Think of it in this very simple way. It is almost always possible to change most traits. Experimentally, this is reflected by the fact that most traits respond to artificial selection. In this case, that means that it should always be possible for natural selection to lead to change in ways that make any species that somebody else eats look more like the background of where it lives (even against bacterial predators, some form of camouflage defense at the molecular level should always be possible). If the selectionist stories are accurate, that camouflage increases your odds of living to frolic another day, then every species should be camouflaged and should normally dwell on its match.
This is so clearly not how nature is that one wonders why fundamentalistic Darwinism ever took hold, even by Darwin himself. Why isn't everything camouflaged? The answer, which we referred to casually as the 'slop' of nature in earlier posts (e.g., here), is that evolution is persistence in the entire ecology of each organism, and sometimes something seemingly so obvious as mimicry clearly seems to happen. But not most of the time. Or, each trait in each organism can be argued to have some such story. That is so ad hoc, or perhaps post hoc, it has a resemblance to creationism--in the epistemological sense of being something in which every individual observation has the same explanation (selection made it so), no matter what the details.
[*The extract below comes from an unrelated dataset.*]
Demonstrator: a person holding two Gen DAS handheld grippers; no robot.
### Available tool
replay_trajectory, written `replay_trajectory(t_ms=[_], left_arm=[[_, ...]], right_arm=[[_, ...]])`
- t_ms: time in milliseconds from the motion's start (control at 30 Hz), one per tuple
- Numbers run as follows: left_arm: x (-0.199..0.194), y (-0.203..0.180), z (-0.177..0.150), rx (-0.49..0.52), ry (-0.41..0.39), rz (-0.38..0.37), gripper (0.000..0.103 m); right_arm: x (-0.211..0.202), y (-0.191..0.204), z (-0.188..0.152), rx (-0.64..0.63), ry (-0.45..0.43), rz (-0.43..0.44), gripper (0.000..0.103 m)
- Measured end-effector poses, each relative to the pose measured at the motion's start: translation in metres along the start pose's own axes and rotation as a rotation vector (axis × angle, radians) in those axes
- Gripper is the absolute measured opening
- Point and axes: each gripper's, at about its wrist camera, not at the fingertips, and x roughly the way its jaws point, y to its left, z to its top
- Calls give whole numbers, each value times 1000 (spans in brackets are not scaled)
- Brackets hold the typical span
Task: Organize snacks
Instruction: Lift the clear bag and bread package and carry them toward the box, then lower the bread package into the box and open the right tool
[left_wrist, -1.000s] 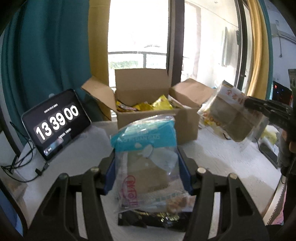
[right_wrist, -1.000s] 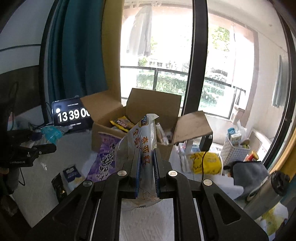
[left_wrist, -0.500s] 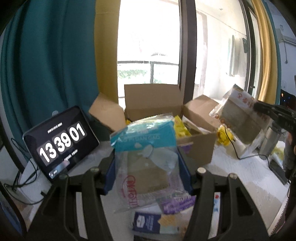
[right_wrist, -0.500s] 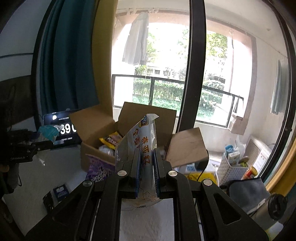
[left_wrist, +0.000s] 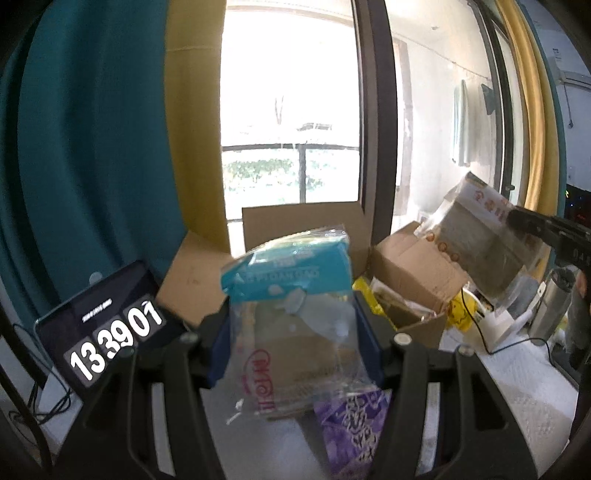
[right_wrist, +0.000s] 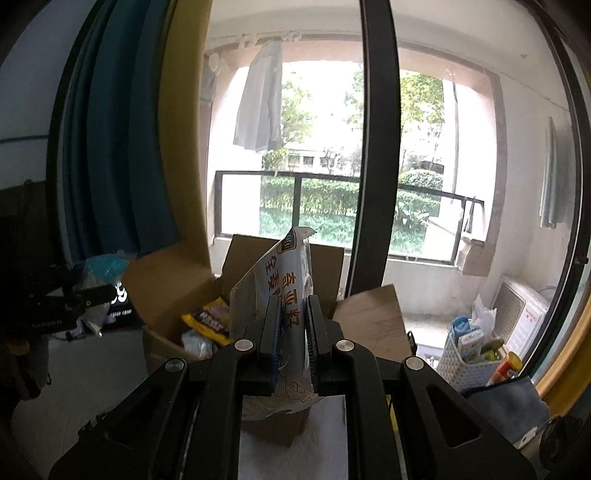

If we assume selection, we can always adjust our explanations for what's here to fit some selection-story. One simple component of this, obviously, is that the predators are evolving their detection ability as well. It's all an endless dance, and this is not controversial biology, but is within what we know very well.
Biology should grow up. The ground state of life is persistence, however it happens. And stuff happens. There are lots of ways to persist. Selection is one, but it's only one, and it is itself a subtle, moveable feast.